▶ **Assignment**
Search the data for "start". Each line containing it is to be copied.

BEGIN Collected material

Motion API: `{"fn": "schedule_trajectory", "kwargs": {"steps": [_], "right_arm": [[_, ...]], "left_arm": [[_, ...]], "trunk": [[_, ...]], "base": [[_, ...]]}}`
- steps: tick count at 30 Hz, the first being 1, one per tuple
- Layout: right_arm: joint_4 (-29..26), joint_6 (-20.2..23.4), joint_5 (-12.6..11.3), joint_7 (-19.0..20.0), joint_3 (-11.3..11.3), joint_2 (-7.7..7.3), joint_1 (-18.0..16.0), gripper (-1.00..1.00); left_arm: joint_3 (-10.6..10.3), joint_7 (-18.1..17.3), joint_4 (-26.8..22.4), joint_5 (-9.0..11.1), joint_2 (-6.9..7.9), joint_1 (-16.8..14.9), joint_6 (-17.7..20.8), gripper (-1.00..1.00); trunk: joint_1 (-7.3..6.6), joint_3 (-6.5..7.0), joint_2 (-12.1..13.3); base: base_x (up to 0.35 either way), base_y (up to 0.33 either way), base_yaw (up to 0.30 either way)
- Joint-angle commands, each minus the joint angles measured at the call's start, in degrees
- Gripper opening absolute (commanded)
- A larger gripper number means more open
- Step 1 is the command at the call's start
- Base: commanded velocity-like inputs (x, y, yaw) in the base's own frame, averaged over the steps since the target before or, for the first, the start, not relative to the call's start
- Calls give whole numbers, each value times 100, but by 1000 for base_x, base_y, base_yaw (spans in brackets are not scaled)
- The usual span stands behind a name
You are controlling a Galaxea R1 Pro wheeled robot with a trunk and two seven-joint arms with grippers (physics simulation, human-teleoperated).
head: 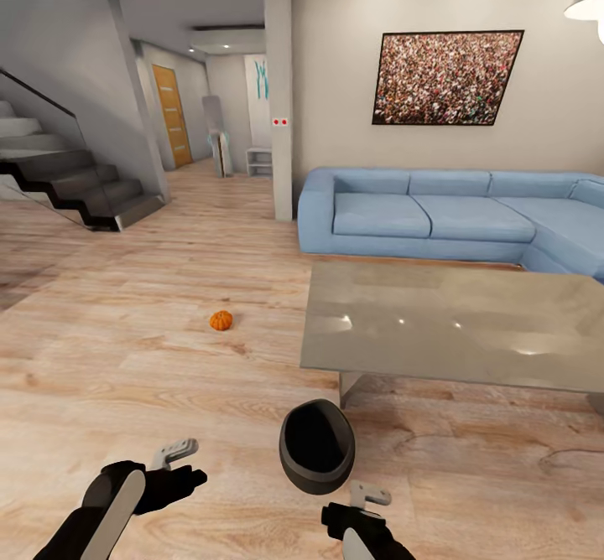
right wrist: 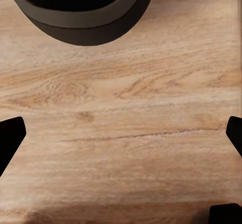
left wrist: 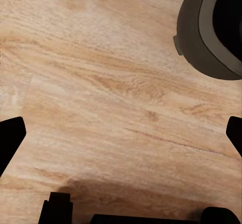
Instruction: Place each of the two pumpkins and all three candles from the living room inside a cabinet in the living room (use any cabinet), then make sure every cabinet is closed, and position the cauldron so it is next to a table in the living room.
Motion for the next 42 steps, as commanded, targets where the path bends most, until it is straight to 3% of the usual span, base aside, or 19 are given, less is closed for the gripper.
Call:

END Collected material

▶ **Response area**
- Joint-angle commands, each minus the joint angles measured at the call's start, in degrees
- Step 1 is the command at the call's start
- Base: commanded velocity-like inputs (x, y, yaw) in the base's own frame, averaged over the steps since the target before or, for the first, the start, not relative to the call's start

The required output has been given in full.